Dans cette affaire, la Cour d’Appel n’avait pas fait droit à la demande de la salariée, elle considérait que l’absence de signature des contrats par l’employeur n’était pas constitutive d’une irrégularité pouvant entrainer la requalifcation de la relation contractuelle. 

La Haute juridiction vient casser la décision de la Cour d’appel et précise que l’absence de signature d’un contrat de travail par l’une des parties est considérée comme un défaut d’écrit, les contrats dont la signature fait défaut, sont ainsi réputés conclus pour une durée indéterminée. 

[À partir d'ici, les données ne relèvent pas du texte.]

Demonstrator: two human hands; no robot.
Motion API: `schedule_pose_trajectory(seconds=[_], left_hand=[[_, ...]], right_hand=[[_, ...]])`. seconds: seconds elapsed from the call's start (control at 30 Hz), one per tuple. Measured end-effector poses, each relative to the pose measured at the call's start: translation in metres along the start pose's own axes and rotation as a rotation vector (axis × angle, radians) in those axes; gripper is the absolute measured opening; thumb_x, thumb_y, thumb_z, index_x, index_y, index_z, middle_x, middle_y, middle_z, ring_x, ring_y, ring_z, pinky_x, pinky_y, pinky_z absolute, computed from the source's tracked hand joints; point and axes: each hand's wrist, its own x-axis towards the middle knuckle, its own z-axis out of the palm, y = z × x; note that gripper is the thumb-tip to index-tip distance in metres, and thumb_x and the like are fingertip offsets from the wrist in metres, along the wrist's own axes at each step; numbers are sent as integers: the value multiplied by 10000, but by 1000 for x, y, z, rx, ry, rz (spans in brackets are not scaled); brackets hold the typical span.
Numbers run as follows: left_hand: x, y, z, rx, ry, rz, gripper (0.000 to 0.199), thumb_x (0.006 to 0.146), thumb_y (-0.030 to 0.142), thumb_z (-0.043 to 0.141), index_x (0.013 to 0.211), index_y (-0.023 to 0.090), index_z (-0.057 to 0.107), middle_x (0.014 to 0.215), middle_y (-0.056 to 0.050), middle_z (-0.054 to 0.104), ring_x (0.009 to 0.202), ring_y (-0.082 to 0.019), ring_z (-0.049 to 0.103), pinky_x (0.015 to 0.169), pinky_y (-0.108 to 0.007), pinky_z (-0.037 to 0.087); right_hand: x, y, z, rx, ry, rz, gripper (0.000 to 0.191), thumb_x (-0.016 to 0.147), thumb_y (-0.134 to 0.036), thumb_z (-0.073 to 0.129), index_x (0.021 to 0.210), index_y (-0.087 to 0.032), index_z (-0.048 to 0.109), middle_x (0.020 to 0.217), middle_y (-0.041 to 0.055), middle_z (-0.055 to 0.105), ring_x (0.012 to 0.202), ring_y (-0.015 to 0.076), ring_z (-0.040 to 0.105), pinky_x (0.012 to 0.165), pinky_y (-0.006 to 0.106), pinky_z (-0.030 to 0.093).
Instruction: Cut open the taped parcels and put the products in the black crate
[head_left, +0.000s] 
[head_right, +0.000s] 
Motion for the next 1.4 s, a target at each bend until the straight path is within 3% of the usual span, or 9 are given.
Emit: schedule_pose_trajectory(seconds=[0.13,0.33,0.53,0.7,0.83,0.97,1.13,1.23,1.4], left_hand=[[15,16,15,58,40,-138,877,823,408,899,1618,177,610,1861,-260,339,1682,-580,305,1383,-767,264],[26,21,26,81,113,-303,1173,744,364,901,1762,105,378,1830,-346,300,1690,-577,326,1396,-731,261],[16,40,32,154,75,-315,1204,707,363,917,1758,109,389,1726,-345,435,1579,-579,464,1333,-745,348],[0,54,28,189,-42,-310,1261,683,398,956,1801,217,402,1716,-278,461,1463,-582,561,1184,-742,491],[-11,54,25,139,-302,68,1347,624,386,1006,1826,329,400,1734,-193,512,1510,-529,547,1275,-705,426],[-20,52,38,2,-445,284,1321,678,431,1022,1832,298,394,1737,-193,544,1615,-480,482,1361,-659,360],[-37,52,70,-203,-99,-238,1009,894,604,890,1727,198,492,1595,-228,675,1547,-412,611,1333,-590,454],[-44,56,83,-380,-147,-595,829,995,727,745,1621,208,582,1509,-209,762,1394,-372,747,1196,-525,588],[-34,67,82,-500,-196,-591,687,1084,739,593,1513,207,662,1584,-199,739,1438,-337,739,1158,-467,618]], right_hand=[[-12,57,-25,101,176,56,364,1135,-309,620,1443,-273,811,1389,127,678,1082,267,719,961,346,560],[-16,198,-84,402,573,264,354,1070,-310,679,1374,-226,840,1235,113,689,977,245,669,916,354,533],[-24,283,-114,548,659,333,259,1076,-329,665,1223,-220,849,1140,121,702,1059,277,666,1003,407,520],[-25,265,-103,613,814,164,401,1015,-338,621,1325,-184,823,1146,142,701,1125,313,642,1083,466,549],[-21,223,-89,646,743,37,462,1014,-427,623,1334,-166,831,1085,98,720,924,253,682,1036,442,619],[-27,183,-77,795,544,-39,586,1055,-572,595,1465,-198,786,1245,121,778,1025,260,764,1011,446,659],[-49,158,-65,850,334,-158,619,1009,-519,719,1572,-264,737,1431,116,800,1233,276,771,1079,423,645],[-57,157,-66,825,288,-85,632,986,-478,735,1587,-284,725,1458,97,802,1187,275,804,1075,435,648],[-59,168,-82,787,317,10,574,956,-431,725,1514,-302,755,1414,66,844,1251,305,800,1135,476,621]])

La Cour de Cassation rappelle ici l’obligation légale qui pèse sur le contrat de travail à durée déterminée, qui doit être établi par écrit et pour cela comporter la signature des deux parties.

Si l’une des deux signatures fait défaut, le CDD est susceptible d’être requalifié en contrat de travail à durée indéterminée, le salarié peut alors bénéficier d’un certains nombres de droits supplémentaires.

L’employeur doit donc être diligent afin de remplir toutes les prescriptions d’ordre public relatives au CDD prescrites par l’article L1242-12 du code du travail.